Raouraoua Nessim, Lensink Marc F, Brysbaert Guillaume
Univ. Lille, CNRS UMR 8576-UGSF-Unité de Glycobiologie Structurale et Fonctionnelle, Lille, France.
Proteins. 2025 Aug 28. doi: 10.1002/prot.70040.
Massive sampling with AlphaFold2 has become a widely used approach in protein structure prediction. Here we present the MassiveFold CASP16-CAPRI dataset, a systematic, large-scale sampling of both monomeric and multimeric protein targets.

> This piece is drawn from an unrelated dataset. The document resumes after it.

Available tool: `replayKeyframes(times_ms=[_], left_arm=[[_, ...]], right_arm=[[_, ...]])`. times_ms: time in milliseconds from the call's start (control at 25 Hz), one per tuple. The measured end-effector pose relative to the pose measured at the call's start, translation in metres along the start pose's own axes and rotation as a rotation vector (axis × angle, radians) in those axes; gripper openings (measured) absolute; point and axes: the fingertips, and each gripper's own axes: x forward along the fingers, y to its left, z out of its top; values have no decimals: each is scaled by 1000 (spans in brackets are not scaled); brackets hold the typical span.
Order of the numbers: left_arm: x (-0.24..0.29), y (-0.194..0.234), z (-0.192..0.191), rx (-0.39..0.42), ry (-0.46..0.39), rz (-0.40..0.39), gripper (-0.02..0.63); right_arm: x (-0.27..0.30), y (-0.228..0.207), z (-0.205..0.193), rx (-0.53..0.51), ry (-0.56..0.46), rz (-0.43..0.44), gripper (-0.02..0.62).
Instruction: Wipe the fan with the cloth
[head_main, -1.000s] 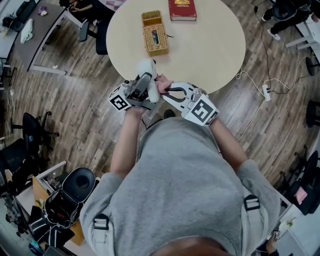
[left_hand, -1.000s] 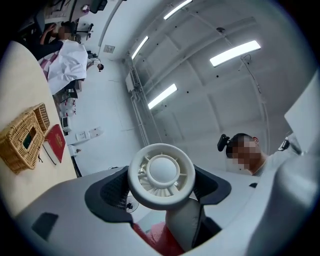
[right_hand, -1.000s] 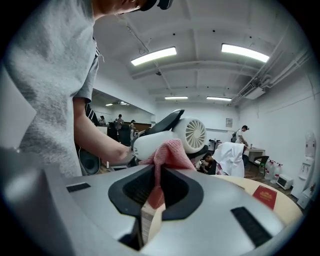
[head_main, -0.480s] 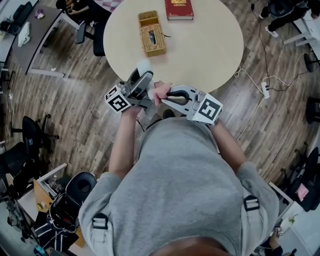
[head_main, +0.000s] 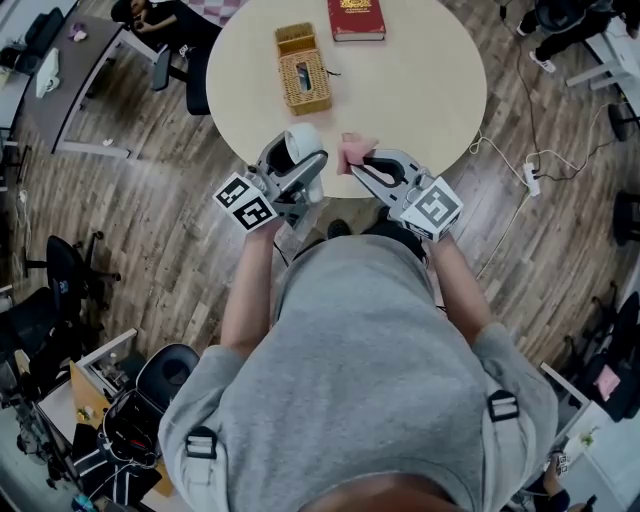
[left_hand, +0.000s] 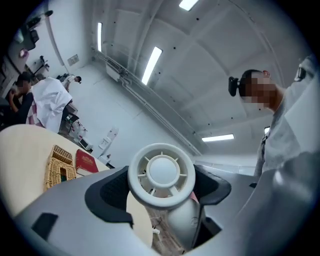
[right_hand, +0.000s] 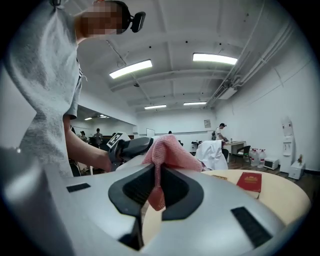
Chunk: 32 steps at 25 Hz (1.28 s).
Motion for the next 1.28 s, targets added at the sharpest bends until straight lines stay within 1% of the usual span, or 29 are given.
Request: replayKeyframes(times_ms=[120, 200, 400, 600, 840, 920, 1120, 1280], left_arm=[[5, -5, -13, 130, 118, 23, 390], [8, -7, -22, 192, 168, 15, 390], [13, -11, -34, 256, 238, 14, 390], [13, -15, -42, 270, 267, 19, 390], [13, -12, -50, 284, 294, 28, 390], [11, -11, -52, 284, 301, 31, 390], [10, -11, -50, 253, 278, 27, 390], [10, -9, -52, 262, 291, 31, 390]], right_arm=[[-8, -14, -8, -2, 19, -42, 36], [-14, -22, -14, 4, 30, -64, 35], [-25, -35, -26, 2, 60, -118, 35], [-34, -34, -34, 16, 75, -141, 35], [-42, -39, -40, 67, 55, -165, 35], [-43, -38, -41, 62, 63, -167, 35], [-43, -37, -47, 45, 100, -165, 35], [-42, -36, -52, 38, 120, -161, 35]])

By exploiting maximal parallelization, we produced up to 8040 models per target and shared them with the community for collaborative selection and scoring. This collective effort minimizes redundant computation and environmental impact, while granting resource-limited groups - especially those focused on scoring - access to high quality structures. In our analysis, we define an interface-difficulty classification based on DockQ metrics, showing that massive sampling yields the greatest gains on most of the challenging interfaces. Crucially, this classification can be predicted from the median ipTM scores of a routine AF2 run, enabling users to selectively deploy massive sampling only when it is most needed. Combined with a reduction of the massive sampling from 8040 to 2475 predictions, such targeted strategies dramatically cut computation time and resource use with minimal loss of accuracy. Finally, we underscore the persistent challenge of choosing optimal models from massive sampling datasets, emphasizing the need for more robust scoring methods. The MassiveFold datasets, together with AlphaFold ranking scores and CASP and CAPRI assessment metrics, are publicly available at https://github.com/GBLille/CASP16-CAPRI_MassiveFold_Data to accelerate further progress in protein structure prediction and assembly modeling.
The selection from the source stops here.